The Democrats’ goal was not to defeat or prevent Stewart’s nomination. It was, rather, to spur Republicans into allowing votes on other pending nominations. And that’s exactly what they achieved, though not to the extent they hoped for.
In the aftermath of the failed cloture motion, Senate majority leader Trent Lott and minority leader Tom Daschle agreed to up-or-down votes in early October on Stewart and two other nominees. (Neither Paez nor Berzon was part of the package, but another Ninth Circuit nominee, Raymond Fisher, who had just been nominated that spring, was.) The Senate confirmed Stewart by a vote of 93-5, with the five dissenting senators evidently still disgruntled by the favorable treatment that Stewart received.

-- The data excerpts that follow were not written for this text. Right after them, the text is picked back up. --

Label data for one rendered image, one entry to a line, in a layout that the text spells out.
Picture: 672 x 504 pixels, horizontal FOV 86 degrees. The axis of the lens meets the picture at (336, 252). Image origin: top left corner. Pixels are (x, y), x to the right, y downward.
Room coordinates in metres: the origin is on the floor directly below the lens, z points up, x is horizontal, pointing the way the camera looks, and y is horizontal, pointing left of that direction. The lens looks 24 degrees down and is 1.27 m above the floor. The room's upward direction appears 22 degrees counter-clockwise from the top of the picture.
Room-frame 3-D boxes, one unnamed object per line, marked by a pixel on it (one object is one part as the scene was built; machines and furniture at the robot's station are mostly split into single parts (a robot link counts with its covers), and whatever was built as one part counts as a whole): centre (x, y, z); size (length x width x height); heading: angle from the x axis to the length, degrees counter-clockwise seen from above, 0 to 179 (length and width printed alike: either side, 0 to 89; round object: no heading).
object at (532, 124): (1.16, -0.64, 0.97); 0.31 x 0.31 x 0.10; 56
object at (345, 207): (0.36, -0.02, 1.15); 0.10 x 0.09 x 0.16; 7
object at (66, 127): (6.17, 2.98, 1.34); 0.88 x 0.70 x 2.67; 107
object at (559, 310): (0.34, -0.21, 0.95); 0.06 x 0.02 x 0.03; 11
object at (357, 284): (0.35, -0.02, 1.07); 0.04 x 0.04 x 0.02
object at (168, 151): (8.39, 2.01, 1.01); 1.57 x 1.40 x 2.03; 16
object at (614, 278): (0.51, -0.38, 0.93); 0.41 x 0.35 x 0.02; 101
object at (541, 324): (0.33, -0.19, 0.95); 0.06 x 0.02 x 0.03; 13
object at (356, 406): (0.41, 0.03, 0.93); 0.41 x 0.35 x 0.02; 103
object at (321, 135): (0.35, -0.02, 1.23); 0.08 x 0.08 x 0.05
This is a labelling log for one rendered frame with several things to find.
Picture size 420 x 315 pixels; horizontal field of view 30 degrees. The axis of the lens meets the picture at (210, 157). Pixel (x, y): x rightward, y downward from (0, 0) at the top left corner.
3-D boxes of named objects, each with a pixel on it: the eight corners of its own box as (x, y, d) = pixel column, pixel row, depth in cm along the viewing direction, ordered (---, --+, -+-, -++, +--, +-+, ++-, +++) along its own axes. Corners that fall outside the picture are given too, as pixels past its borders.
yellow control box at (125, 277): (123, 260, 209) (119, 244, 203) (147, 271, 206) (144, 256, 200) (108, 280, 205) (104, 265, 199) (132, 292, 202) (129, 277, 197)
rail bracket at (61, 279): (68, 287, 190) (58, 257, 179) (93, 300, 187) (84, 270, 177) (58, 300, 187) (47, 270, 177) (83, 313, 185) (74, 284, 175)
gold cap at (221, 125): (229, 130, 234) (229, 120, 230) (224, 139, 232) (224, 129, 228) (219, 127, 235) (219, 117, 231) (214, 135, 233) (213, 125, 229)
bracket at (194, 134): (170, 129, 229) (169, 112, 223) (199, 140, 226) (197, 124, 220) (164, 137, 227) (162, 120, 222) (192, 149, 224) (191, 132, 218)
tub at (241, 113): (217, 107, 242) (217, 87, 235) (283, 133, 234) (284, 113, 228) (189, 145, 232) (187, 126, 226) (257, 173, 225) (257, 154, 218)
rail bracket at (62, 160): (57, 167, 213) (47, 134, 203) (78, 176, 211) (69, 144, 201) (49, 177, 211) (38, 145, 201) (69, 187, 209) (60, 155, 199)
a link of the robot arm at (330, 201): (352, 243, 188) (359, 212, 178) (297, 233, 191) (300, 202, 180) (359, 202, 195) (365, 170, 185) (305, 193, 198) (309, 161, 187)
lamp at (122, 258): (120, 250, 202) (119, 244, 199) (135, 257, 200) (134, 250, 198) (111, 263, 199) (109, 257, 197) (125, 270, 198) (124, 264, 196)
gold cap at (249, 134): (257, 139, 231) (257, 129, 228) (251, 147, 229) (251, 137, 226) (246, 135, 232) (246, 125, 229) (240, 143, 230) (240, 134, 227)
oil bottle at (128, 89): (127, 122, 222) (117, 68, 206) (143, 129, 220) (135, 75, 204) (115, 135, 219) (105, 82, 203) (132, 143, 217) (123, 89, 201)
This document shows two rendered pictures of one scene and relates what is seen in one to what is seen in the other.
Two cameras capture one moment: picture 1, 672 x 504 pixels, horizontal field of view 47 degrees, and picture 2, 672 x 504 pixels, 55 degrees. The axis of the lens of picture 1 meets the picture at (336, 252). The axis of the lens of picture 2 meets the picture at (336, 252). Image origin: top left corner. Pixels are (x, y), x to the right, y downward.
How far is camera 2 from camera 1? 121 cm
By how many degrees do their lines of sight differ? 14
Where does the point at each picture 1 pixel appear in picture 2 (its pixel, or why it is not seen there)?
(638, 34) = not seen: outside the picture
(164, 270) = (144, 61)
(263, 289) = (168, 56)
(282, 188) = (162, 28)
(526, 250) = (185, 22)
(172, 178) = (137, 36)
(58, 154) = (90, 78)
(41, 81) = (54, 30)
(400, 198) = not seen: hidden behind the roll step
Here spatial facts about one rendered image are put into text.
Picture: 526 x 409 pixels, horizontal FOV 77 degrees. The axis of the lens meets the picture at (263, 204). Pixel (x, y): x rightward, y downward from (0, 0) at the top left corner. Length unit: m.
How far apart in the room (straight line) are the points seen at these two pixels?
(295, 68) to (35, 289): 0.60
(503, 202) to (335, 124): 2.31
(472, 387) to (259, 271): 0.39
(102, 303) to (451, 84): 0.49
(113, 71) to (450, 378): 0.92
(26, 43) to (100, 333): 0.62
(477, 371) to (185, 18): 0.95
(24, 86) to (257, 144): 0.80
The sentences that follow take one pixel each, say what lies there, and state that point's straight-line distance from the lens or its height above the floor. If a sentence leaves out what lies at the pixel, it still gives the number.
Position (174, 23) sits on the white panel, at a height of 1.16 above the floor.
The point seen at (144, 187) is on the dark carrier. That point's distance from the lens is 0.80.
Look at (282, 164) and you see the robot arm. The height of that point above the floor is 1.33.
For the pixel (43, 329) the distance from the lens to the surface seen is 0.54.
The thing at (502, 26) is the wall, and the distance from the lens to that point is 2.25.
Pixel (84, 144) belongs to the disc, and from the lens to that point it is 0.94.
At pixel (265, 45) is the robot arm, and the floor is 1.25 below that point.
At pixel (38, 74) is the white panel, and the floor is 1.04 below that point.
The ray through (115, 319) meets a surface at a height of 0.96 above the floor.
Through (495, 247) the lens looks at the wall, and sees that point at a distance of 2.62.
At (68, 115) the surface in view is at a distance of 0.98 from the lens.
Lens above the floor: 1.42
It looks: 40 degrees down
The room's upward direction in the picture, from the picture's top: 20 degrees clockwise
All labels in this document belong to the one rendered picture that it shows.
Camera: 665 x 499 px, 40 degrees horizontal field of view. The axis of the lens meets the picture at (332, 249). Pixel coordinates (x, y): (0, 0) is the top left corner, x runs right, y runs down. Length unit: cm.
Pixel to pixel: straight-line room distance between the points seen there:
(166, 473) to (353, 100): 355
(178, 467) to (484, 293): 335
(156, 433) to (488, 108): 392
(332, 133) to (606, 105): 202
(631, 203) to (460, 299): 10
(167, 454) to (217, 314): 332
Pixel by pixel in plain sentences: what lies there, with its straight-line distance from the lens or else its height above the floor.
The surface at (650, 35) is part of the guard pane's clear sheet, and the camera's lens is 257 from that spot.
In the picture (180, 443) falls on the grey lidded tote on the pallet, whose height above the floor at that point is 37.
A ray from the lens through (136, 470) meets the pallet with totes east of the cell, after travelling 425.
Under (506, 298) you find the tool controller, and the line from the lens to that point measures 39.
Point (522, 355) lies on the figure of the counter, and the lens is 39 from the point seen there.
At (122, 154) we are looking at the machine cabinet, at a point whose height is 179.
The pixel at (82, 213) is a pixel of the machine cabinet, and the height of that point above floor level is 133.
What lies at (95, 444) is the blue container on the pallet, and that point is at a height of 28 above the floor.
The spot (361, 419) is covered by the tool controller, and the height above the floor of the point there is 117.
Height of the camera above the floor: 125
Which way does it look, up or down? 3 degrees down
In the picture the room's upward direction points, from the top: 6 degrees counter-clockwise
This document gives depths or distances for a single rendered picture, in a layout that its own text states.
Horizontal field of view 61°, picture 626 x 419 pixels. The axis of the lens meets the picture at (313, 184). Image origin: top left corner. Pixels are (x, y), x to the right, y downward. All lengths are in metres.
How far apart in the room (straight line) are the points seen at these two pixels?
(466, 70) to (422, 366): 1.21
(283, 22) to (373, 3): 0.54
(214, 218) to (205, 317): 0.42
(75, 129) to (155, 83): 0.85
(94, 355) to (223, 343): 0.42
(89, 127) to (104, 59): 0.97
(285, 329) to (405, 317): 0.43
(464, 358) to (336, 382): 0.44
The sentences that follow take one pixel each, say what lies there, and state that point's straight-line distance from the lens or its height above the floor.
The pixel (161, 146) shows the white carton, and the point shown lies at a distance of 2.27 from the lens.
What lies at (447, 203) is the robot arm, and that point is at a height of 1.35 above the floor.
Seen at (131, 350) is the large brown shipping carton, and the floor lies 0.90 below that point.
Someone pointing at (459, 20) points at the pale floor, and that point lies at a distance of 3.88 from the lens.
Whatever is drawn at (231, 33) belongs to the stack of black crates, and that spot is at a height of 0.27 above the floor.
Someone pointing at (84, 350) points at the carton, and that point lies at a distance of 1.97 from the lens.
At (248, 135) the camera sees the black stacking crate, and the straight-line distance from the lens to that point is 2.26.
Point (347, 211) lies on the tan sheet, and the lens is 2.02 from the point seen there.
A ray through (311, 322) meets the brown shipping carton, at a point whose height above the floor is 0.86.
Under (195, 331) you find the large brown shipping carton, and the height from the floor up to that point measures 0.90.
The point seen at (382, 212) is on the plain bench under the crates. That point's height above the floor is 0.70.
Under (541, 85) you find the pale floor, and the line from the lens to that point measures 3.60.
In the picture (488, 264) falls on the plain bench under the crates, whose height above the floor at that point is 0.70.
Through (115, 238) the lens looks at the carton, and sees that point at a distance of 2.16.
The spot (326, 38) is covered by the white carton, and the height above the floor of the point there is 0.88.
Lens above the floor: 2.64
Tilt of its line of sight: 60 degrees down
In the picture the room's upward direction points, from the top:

For similar reasons, the one previous instance of a negative cloture vote on a lower-court nomination would also not qualify as a filibuster. In 1984, a cloture motion on Ronald Reagan’s nomination of J. Harvie Wilkinson to the Fourth Circuit fell three votes short of the sixty-vote threshold, amidst arguments by some Democratic senators that further investigation into allegations against Wilkinson was necessary. Wilkinson returned to the Judiciary Committee a week later for a second hearing, and two days after the hearing a second cloture motion prevailed by a vote of 65 to 32. He was then confirmed by a vote of 58 to 39. So although one is entitled to be suspicious of claims by senators that a delaying measure is only for the purpose of getting more information, the senators who changed their votes to yes on the second Wilkinson cloture motion validated their claims.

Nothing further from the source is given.